Stored records
□ □ □ □ □ □ □
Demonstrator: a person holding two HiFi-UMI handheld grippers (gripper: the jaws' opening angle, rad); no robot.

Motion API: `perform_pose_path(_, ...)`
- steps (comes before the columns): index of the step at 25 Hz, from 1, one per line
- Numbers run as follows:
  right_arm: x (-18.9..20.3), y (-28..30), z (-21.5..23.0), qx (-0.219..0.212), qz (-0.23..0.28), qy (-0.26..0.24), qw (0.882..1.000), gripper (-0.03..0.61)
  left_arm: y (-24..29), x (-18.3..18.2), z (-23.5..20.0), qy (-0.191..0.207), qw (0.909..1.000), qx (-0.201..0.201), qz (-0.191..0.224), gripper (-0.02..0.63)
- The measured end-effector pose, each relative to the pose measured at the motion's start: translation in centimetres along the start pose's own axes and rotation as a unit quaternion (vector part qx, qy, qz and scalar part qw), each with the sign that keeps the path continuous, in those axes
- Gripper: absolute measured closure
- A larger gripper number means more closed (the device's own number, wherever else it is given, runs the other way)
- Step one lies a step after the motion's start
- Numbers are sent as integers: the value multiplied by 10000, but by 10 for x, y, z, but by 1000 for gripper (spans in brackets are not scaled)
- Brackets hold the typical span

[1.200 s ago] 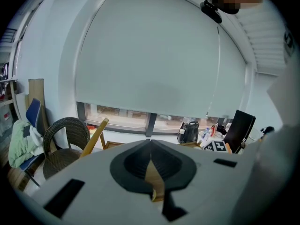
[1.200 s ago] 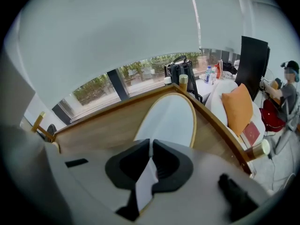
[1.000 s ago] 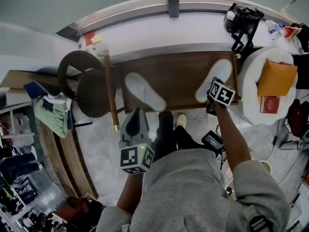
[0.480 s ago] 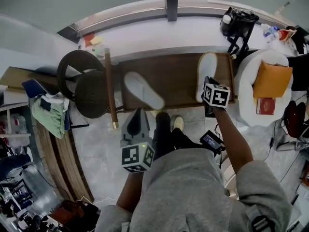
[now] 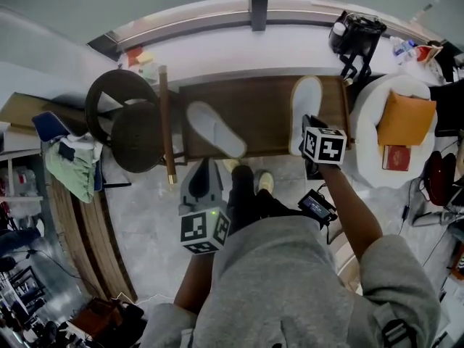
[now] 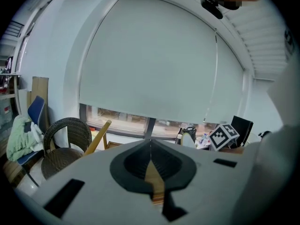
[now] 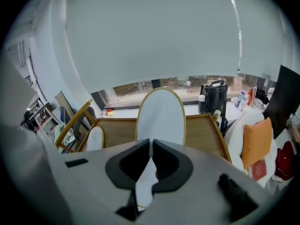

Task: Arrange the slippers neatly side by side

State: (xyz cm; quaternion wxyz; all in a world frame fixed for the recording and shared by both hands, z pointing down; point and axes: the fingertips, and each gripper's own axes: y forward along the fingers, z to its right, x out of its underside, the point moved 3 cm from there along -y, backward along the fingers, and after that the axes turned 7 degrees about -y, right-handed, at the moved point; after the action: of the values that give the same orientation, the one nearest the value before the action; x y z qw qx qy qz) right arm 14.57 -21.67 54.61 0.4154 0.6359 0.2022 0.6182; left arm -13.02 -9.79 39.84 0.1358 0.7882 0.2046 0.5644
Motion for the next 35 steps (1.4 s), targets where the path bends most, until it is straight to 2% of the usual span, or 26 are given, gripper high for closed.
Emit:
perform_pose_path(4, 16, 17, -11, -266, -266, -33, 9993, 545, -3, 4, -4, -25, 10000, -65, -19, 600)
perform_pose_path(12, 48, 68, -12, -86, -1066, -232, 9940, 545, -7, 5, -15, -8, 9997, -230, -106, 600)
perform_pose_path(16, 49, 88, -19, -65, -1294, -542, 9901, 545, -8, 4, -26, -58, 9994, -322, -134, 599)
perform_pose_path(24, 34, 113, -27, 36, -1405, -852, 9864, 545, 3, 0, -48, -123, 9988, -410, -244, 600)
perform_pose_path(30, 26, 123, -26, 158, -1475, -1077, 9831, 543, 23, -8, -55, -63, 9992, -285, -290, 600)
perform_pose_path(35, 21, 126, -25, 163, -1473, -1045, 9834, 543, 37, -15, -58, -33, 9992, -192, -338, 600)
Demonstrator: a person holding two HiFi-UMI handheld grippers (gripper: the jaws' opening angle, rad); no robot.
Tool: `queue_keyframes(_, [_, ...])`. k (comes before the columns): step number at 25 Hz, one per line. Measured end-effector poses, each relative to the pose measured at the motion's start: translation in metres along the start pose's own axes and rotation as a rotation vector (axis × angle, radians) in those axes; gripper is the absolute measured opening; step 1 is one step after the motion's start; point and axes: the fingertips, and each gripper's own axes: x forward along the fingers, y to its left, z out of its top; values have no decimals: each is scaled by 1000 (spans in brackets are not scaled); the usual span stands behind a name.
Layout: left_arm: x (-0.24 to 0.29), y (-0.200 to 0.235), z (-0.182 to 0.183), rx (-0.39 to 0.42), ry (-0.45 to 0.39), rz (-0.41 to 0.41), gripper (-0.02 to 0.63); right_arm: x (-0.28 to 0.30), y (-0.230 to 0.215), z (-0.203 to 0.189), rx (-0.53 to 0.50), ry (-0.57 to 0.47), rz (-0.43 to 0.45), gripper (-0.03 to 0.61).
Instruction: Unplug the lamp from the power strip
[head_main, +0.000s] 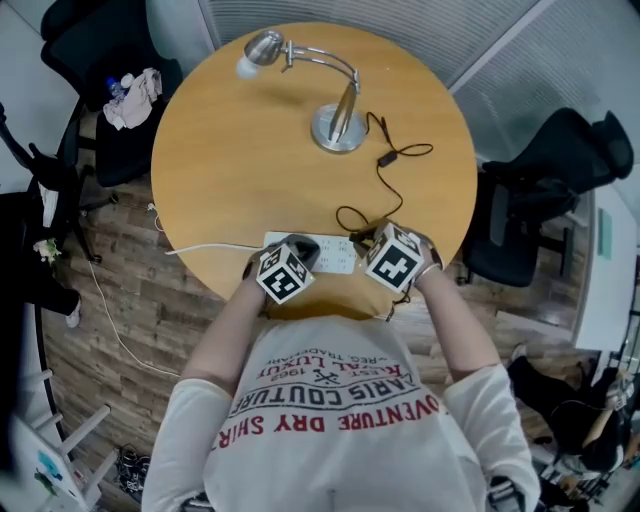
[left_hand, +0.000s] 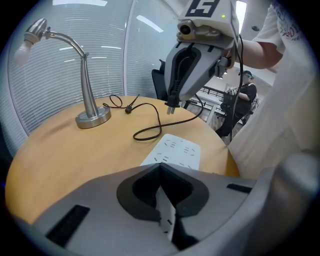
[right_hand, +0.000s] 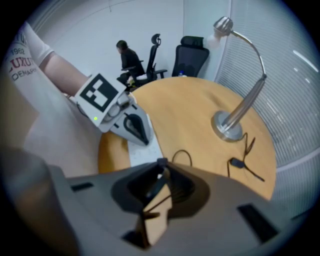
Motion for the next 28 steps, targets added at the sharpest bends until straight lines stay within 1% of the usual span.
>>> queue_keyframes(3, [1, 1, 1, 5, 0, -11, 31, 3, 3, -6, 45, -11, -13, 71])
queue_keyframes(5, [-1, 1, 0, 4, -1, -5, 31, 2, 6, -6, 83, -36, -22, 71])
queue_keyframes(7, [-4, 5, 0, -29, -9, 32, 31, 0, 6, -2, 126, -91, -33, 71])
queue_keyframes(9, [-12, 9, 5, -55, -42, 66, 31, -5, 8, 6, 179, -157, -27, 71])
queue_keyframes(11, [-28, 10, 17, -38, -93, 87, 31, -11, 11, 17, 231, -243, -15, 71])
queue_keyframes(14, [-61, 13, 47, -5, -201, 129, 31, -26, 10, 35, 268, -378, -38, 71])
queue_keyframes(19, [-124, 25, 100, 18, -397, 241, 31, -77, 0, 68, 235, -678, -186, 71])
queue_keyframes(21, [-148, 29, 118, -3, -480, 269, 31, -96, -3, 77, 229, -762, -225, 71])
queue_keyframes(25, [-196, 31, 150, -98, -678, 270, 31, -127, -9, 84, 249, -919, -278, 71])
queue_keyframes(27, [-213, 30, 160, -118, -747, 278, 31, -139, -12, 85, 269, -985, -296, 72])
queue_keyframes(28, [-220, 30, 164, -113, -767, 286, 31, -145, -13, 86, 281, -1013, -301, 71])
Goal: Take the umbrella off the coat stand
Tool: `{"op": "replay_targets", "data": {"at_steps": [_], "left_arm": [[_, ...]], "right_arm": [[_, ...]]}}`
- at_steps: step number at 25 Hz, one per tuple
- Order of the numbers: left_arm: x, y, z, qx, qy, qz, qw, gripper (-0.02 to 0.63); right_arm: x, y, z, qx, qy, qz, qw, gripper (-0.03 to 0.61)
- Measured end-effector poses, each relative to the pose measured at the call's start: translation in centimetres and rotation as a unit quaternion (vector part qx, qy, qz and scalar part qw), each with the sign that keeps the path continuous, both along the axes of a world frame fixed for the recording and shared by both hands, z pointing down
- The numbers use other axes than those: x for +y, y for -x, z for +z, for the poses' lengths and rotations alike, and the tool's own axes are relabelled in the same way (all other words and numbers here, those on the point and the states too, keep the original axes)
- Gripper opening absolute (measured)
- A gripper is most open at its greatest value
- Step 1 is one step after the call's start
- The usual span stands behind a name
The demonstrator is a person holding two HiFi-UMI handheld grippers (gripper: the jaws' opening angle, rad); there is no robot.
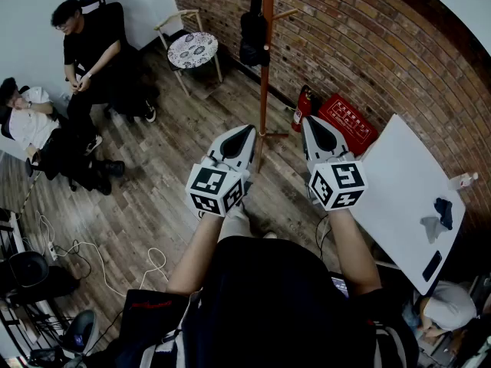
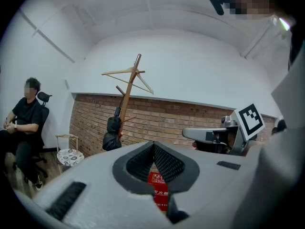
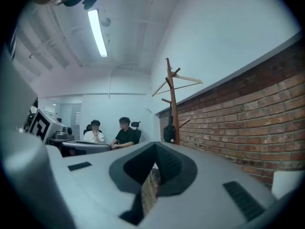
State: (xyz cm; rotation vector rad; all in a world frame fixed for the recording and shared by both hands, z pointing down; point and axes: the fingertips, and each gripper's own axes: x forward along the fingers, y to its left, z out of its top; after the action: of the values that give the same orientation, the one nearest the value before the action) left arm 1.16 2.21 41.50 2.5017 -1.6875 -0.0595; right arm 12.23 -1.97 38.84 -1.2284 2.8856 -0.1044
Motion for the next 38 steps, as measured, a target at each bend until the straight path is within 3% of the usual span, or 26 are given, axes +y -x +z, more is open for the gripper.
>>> {"op": "replay_targets", "data": {"at_steps": [17,38], "left_arm": [[0.5,0.2,-1.0,-0.002,-0.008,-0.031,0.9995,0.018],[-5.7,3.3,-0.6,0.008,0.005,-0.042,0.9991,0.018]], "right_arm": [[0.2,-1.8,0.3,-0.023,0.020,-0.020,0.999,0.029],[-6.0,0.7,0.9,-0.023,0.032,-0.022,0.999,0.029]]}}
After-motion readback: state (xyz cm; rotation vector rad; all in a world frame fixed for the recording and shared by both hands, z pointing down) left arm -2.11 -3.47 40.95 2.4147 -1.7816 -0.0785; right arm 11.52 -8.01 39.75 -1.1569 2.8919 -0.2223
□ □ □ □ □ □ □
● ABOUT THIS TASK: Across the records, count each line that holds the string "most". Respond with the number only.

● OUTPUT: 2